Green Eyed Demands

Exactly how did I ever fail to forsee when making it, that if I made my daughter a skirt then I’d be expected to make my son something?! Explaining that skirts are easy but boys clothes are harder did nothing to offset the perceived injustice. Neither did the bag of brand new shirts his uncle happened to send down. So, back in April, I took a big breath, bought a pattern (Simplicity 4760, shirt view B) and some fabric (hmm, not a lot of choice locally in shirtweight non floral fabric, skull and cross bones it is then) and pushed my comfort zone….

cutting out

cutting out


And soon I was in the strange world of pattern lay outs, marking notches and following patterns. It slowly came back to me from my GCSE days. Actually it wasn’t too bad, except that there were no instructions or suggestions for finishing off seams, not even a hint that now is the time to apply your chosen finishing technique. I guess I was lulled into a false sense of security by the instructions for the pocket (the first thing to sew), which were clear and resulted in a much better finished patch pocket than things I’ve bodged together in the past (I uses this technique on my shorts). The boy was adamant he wanted just one pocket (less work for me) and I managed to nicely line up a skull and cross bones.

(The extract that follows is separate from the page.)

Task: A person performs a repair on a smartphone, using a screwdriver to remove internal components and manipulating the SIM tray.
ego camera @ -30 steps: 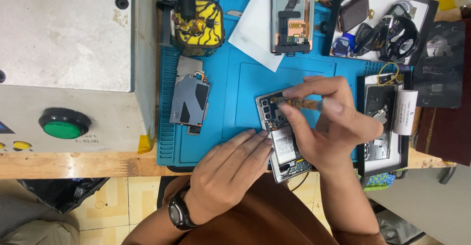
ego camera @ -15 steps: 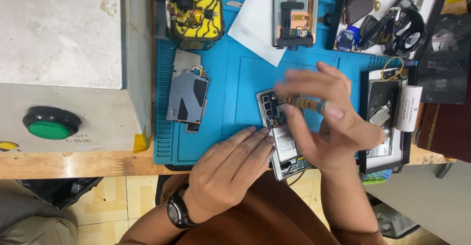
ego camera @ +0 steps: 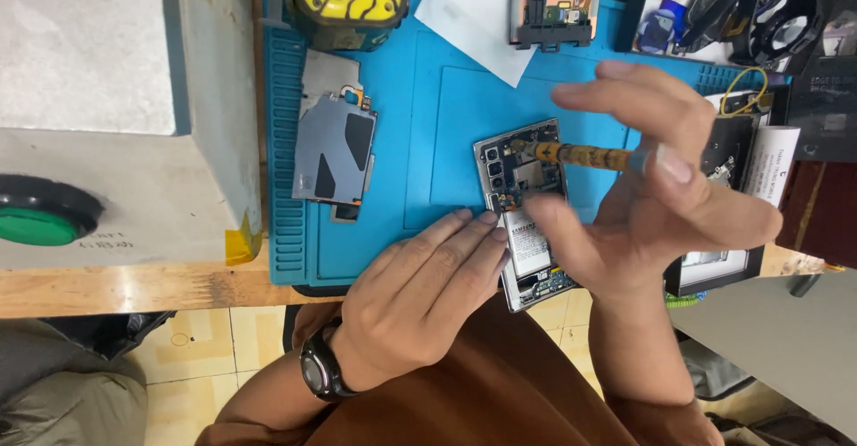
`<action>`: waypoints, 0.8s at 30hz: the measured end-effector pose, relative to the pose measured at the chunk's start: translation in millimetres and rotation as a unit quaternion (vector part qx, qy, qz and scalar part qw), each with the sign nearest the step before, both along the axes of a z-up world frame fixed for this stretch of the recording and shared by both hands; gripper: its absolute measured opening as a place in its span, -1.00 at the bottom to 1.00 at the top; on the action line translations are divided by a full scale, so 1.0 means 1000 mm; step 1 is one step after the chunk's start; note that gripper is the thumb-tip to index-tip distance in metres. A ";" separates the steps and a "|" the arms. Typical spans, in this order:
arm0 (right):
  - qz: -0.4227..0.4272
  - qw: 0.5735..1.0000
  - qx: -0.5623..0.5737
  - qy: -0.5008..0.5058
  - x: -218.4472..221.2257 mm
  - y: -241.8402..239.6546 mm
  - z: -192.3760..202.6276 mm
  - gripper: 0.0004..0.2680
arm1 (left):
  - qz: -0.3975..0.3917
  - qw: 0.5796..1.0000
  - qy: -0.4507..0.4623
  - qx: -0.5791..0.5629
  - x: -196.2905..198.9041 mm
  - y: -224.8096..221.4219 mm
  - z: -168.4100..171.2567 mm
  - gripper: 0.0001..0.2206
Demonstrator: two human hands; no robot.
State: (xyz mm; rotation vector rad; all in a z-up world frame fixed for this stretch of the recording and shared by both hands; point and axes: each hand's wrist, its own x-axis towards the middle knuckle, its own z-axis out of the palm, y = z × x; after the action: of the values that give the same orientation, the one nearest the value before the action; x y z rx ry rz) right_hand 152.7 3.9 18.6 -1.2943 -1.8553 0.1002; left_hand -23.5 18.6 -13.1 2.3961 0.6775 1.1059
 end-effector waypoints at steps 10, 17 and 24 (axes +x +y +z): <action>-0.053 0.996 -0.061 -0.031 0.026 -0.010 0.015 -0.45 | -0.013 1.000 0.007 -0.008 -0.001 0.000 -0.003 -0.89; -0.070 0.996 0.009 -0.054 -0.006 -0.005 0.002 -0.61 | -0.003 1.000 0.000 -0.006 0.000 0.000 -0.002 -0.90; -0.092 0.995 -0.028 0.005 -0.013 -0.008 0.002 -0.59 | -0.009 1.000 0.004 -0.005 -0.001 -0.002 -0.003 -0.90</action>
State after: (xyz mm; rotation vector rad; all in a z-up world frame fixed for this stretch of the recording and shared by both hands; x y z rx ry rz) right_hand 139.2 -4.3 20.2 -1.4934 -1.7275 0.0607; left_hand -24.2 16.5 -16.4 2.3961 0.6604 1.0828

I ended up just top stitching down the raw seam allowance in my shoulder seams in confusion when it dawned on me that finishing seams was up to me, but I managed to French seam the side and underarm seams.

I decided to leave the yokes off the top front of the shirt, I cut them out but they just looked strange with this print, there wasn’t a way to line the skull and cross bones up so you could see what they were. Plus I didn’t really like them anyway and they didn’t seem essential to the garment structure.

Making and attatching the collar and setting the sleeves were quite uneventful, beginners luck? The instructions for the collar seemed wierd, but I followed them and they worked. I took it round to my mums for moral support when I attached the sleeves, but I didn’t really need her help. Before long I nearly had a shirt…

Nearly there

Nearly there

I took it with me to the shop and chose some lovely red lacquer buttons, really shiny, right up his street. I got one less than the envelope suggested because that’s what looked right. Then I lost the packet somewhere in the house and had to go and buy some more!

Finally, the scary button hole making moment. Not too bad, I had to darn one straight away as I cut through the stitching when cutting the slit, but it’s been fine since.

Ta Da

Ta Da

Then I threw a little something together with the offcuts, this time no button holes, the buttons are decorative, there’s poppers behind them. Can you spot the mini pocket?


And when he got back from school that day to find I’d finished his shirt and made a surprise something extra, Growl got to try his on first.

Tring thwm on

Tring them on

Happy Customers

Happy Customers

I’m pretty pleased with how it came out and it’s certainly been worn all summer. I’m glad that he pestered me to make him something as this gave me loads of confidence and was pretty straightforward to make (I deliberately chose short sleeves to make my life easier). The only thing I would change is to make it a little narrower and/or longer, the fit is pretty baggy. It’s true to the packet illustration, but my son is built like a bean pole!